Figure 5.. Deletion of pcdA impairs virulence and leads to increased sensitive to cell wall-targeting antibiotics.

(a) Quantification of abscesses 5- and 15- days post infection. Mice were inoculated with WT or ΔpcdA strain. Mice were sacrificed after 5 or 15 days and the number of abscesses present in the kidneys was determined.
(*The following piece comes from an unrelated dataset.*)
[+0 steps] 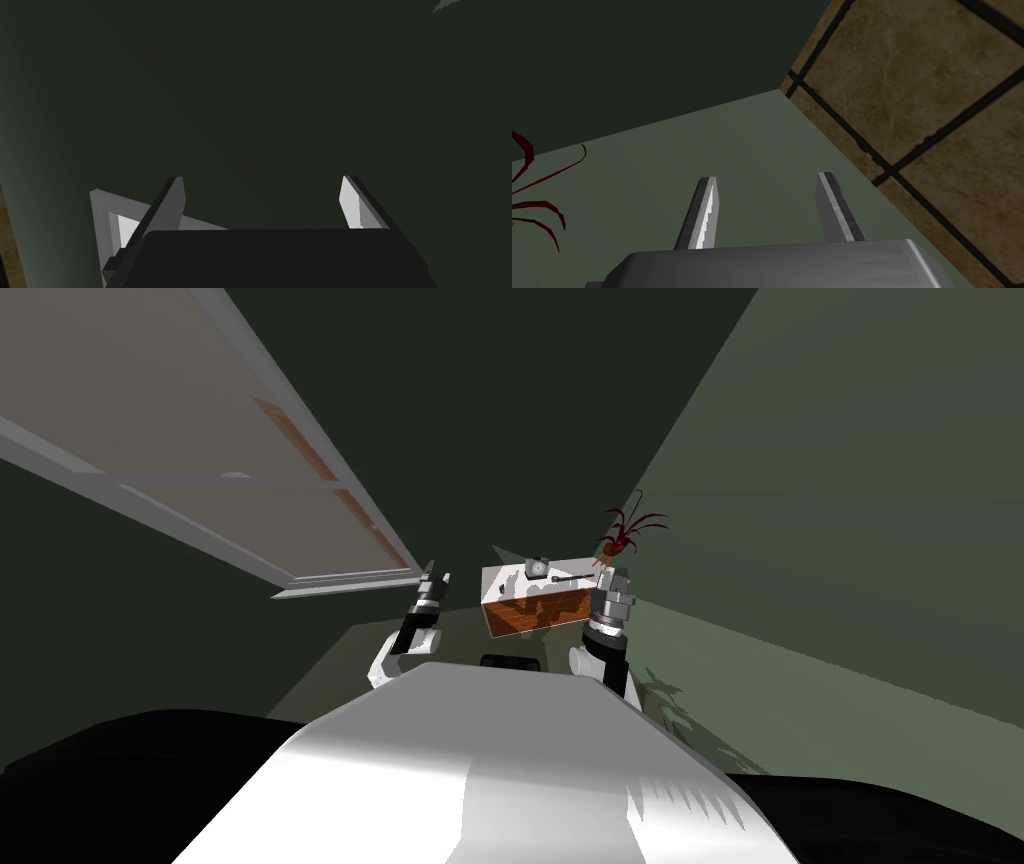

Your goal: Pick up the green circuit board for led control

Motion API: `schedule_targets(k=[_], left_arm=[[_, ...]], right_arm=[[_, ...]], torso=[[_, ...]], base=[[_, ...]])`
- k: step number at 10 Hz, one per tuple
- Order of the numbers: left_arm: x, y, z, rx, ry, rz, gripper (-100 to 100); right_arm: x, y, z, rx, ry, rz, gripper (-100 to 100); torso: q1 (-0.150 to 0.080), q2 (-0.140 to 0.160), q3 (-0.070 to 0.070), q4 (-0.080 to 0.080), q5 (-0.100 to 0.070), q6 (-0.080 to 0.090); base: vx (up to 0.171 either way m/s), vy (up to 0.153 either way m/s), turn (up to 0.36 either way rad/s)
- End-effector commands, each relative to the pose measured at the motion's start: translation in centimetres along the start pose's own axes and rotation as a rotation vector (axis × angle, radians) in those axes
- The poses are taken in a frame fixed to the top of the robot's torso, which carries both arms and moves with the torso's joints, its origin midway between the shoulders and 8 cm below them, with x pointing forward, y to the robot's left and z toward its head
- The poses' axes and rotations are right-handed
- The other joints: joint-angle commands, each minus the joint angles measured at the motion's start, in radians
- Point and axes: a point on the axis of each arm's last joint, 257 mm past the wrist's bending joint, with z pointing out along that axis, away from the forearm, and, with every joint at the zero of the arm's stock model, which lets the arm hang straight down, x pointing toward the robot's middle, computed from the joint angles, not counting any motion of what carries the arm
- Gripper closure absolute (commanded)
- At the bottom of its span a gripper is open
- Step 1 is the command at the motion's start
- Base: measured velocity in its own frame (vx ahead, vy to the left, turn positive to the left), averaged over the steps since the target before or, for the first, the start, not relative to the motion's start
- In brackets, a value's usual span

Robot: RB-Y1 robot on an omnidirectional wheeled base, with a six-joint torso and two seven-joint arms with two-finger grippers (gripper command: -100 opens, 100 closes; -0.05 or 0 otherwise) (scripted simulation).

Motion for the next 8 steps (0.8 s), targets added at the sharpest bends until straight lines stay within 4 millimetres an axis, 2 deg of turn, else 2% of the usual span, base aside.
schedule_targets(k=[1,8], left_arm=[[-0.6,1.0,0.5,-0.04,-0.009,-0.002,-100],[-2.6,5.7,1.3,-0.212,-0.061,-0.021,-100]], right_arm=[[0.0,0.0,0.0,0.0,0.0,0.0,0],[0.0,0.0,0.0,0.0,0.0,0.0,0]], torso=[[0.0,0.0,0.0,0.0,0.0,0.0],[0.0,-0.001,0.0,0.0,0.0,0.0]], base=[[-0.012,-0.044,-0.087],[-0.005,-0.038,-0.056]])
Number is plotted as the mean from 5 animals per group. (b-c) Histopathology of kidneys of mice inoculated with JE2 wild type (b-b’) and ΔpcdA (c-c’). Pathological section was stained with hematoxylin and eosin (H&E). B’ and C’ show a close-up image of the lesions that are traced by yellow dotted line. Black arrows point to S. aureus cells growing inside the lesion. (d) Percentage of lesions with or without bacteria in kidneys of mice inoculated with JE2 wild type or ΔpcdA. Statistical analysis: two-way Anova; ** indicates p < 0.01; *** indicates p < 0.001. (e) Minimal inhibitory concentrations (MIC) for JE2 wild type and ΔpcdA for different antibiotics that target the cell wall. MIC was determined in lawns of bacteria using MIC strips for the indicated antibiotic. Strains: JE2 and FRL60.